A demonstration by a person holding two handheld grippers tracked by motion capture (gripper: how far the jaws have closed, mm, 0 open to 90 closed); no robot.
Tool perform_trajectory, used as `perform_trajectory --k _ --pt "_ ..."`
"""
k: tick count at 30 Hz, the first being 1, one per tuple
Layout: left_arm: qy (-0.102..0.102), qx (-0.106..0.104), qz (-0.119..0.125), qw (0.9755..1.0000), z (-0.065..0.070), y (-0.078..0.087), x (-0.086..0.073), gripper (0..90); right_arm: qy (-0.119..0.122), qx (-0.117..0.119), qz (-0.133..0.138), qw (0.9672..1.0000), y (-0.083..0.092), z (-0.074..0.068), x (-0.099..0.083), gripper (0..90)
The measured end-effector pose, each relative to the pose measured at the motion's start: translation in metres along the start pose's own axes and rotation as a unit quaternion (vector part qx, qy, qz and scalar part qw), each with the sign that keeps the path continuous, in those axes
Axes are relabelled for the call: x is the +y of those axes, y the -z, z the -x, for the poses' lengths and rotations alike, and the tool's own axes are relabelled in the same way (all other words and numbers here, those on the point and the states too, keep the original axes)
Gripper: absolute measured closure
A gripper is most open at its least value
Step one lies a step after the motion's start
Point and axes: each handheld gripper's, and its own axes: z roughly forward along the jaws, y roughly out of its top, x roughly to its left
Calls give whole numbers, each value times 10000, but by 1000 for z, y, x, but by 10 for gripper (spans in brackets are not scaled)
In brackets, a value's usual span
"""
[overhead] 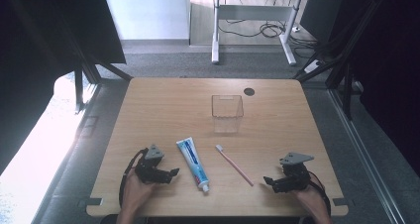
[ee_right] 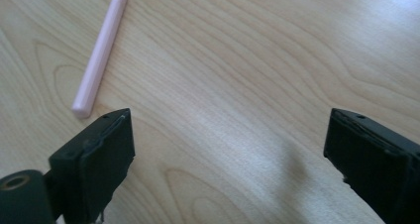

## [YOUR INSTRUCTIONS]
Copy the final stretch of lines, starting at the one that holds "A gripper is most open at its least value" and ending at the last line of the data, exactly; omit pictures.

## [RESPONSE TO THIS EXERCISE]
A gripper is most open at its least value
Step one lies a step after the motion's start
Point and axes: each handheld gripper's, and its own axes: z roughly forward along the jaws, y roughly out of its top, x roughly to its left
Calls give whole numbers, each value times 10000, but by 1000 for z, y, x, but by 10 for gripper (spans in brackets are not scaled)
In brackets, a value's usual span
"""
[overhead] 
[ee_right] 

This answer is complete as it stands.